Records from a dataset
++++++++++++++++++++

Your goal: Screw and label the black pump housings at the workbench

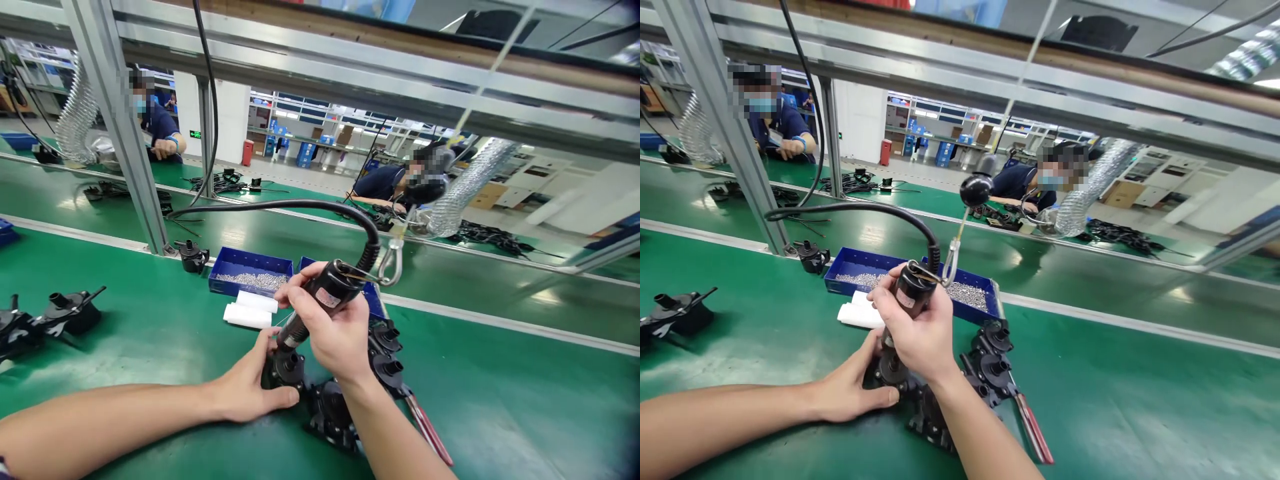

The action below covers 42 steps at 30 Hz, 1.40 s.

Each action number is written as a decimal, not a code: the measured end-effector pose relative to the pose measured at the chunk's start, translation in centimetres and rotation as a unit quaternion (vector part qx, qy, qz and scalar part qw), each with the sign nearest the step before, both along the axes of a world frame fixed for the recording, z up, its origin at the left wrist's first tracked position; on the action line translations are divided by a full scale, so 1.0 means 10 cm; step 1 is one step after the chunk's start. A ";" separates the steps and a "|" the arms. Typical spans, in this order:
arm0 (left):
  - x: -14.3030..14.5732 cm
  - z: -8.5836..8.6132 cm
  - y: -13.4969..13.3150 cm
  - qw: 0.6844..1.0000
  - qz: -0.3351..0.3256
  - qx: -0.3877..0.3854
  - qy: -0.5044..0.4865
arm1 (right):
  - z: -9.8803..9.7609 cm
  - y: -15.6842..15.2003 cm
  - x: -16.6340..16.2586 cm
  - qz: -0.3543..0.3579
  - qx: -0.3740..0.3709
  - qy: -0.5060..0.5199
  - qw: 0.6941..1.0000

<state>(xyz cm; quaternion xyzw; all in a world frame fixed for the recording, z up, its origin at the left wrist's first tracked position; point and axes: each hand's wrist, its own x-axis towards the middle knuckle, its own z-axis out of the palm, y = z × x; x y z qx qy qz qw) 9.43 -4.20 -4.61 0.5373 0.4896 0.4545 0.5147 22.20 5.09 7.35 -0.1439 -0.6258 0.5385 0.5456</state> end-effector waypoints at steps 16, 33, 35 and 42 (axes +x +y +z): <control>-0.14 -0.02 0.15 0.994 -0.099 0.035 -0.006 | -0.02 -0.17 0.04 0.098 -0.004 0.017 0.995; -0.10 -0.03 0.17 0.994 -0.068 0.084 0.000 | -0.12 -0.25 -0.03 0.036 0.031 0.031 0.998; -0.10 -0.02 0.16 0.995 -0.066 0.071 0.009 | -0.09 -0.25 -0.03 0.045 0.024 0.025 0.998; -0.19 -0.06 0.15 0.999 -0.030 0.038 0.010 | 0.12 -0.01 0.23 0.032 0.005 0.110 0.993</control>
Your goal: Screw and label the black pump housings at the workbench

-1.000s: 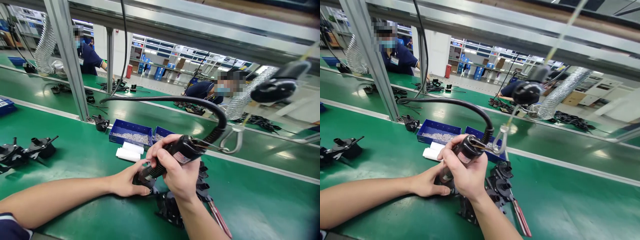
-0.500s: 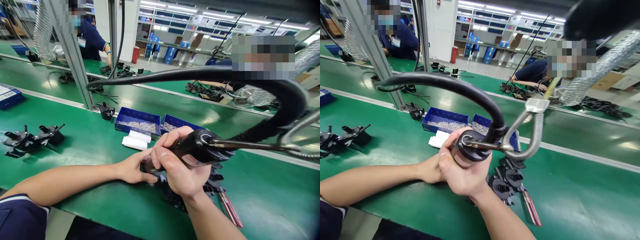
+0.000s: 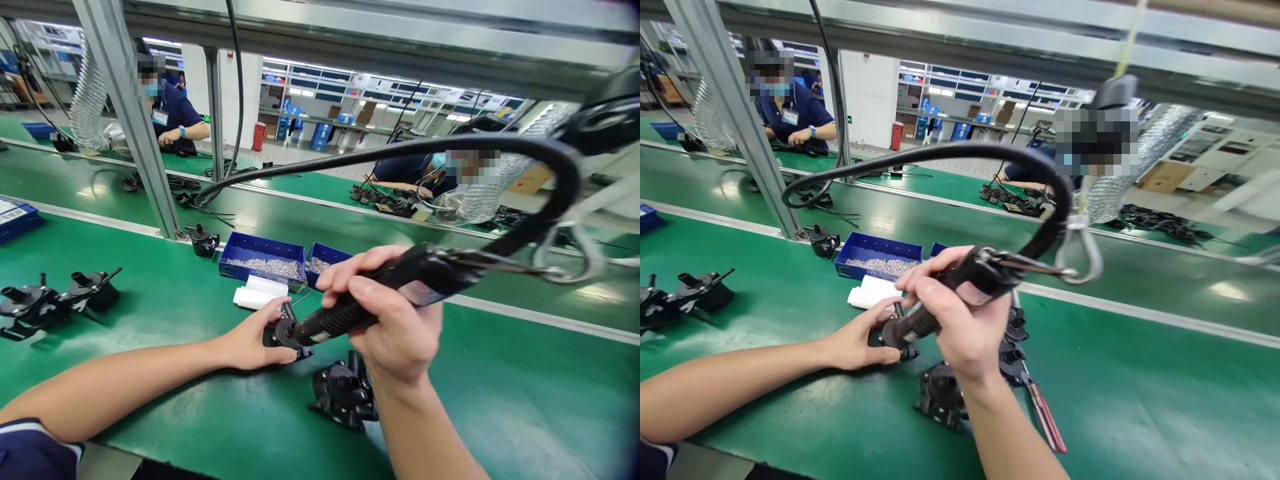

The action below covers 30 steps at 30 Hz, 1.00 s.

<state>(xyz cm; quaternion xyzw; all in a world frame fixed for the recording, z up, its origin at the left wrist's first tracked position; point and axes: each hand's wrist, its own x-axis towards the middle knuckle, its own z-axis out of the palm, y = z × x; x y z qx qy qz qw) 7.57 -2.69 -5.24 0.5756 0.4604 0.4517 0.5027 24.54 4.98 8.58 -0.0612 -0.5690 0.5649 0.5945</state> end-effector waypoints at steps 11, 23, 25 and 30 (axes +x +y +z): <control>-0.02 0.08 0.00 1.000 -0.004 -0.020 0.011 | -0.16 0.29 -0.01 -0.027 0.034 -0.092 0.995; -0.02 0.10 0.03 0.999 -0.027 -0.024 -0.007 | -0.01 0.21 0.02 -0.005 0.020 -0.043 0.999; -0.02 0.09 0.04 1.000 -0.024 -0.018 -0.003 | -0.04 0.22 0.01 -0.019 0.023 -0.074 0.997; -0.01 0.07 0.04 0.999 -0.006 -0.042 -0.013 | -0.05 0.18 -0.08 -0.055 -0.031 -0.106 0.992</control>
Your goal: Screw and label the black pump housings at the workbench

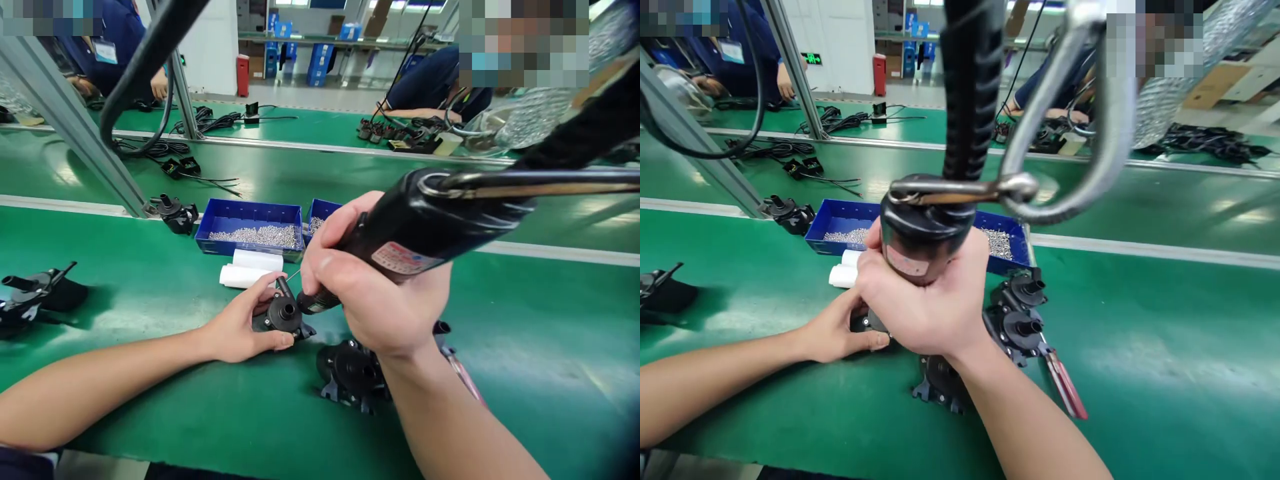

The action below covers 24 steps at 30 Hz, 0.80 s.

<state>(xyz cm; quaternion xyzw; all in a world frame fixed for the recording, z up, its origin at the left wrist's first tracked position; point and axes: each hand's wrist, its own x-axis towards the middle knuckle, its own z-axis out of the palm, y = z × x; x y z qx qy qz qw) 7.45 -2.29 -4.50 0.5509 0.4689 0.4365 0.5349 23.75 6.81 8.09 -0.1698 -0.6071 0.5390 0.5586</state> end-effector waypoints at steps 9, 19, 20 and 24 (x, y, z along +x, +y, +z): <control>0.02 0.01 0.00 0.999 0.012 -0.030 -0.034 | -0.05 0.01 0.01 0.022 0.010 0.008 1.000; 0.02 0.02 -0.01 0.999 0.012 -0.025 -0.018 | -0.10 0.07 0.02 0.045 -0.009 0.066 0.997; 0.02 0.02 -0.01 1.000 0.011 -0.023 -0.015 | -0.11 0.07 0.01 0.046 -0.007 0.075 0.996; -0.01 -0.01 0.00 1.000 0.004 -0.009 -0.009 | -0.15 0.08 0.00 0.026 0.030 0.044 0.998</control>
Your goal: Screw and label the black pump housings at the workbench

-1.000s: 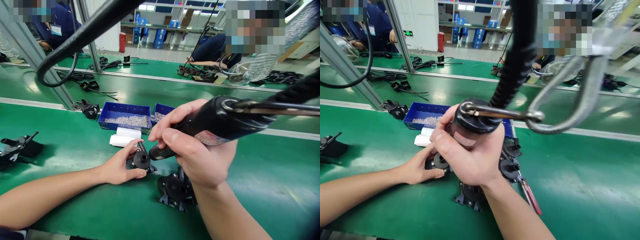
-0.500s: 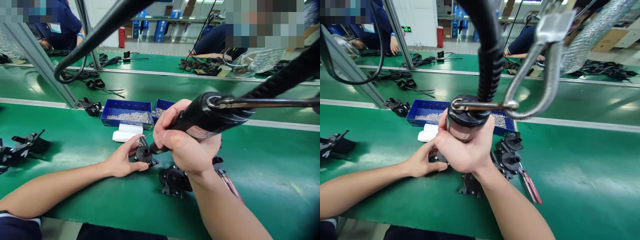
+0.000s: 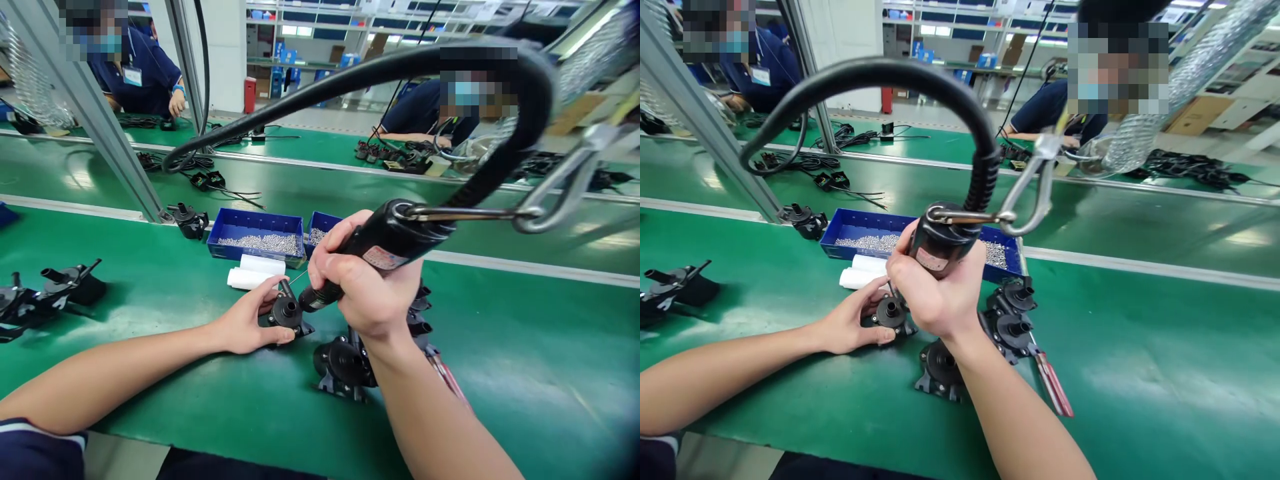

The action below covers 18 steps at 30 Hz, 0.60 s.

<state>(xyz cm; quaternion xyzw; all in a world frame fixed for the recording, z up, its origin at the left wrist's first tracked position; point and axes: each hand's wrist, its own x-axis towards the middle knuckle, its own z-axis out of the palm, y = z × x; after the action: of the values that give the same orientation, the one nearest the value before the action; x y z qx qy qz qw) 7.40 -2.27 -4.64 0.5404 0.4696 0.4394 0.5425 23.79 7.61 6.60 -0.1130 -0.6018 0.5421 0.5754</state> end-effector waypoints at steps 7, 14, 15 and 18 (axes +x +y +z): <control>-0.11 -0.06 0.10 0.999 -0.035 0.041 0.007 | 0.17 -0.12 0.14 0.031 0.017 0.010 0.999; -0.12 -0.10 0.08 0.996 -0.029 0.080 0.024 | 0.14 -0.18 0.15 0.122 -0.027 -0.011 0.992; -0.12 -0.10 0.08 0.996 -0.030 0.080 0.022 | 0.12 -0.18 0.13 0.119 -0.028 -0.020 0.992; -0.12 -0.10 0.09 0.997 -0.026 0.076 0.023 | 0.10 -0.20 0.08 0.123 -0.037 -0.030 0.991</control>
<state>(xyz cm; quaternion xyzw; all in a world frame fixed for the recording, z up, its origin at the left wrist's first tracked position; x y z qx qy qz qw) 6.24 -1.42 -5.65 0.6021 0.4331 0.4468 0.5002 24.62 5.56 7.56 -0.0760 -0.6076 0.6273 0.4812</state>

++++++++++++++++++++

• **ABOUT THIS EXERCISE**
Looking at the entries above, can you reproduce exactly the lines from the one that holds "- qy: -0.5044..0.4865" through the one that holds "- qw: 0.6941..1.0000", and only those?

• **EXPECTED OUTPUT**
  - qy: -0.5044..0.4865
arm1 (right):
  - z: -9.8803..9.7609 cm
  - y: -15.6842..15.2003 cm
  - x: -16.6340..16.2586 cm
  - qz: -0.3543..0.3579
  - qx: -0.3740..0.3709
  - qy: -0.5060..0.5199
  - qw: 0.6941..1.0000

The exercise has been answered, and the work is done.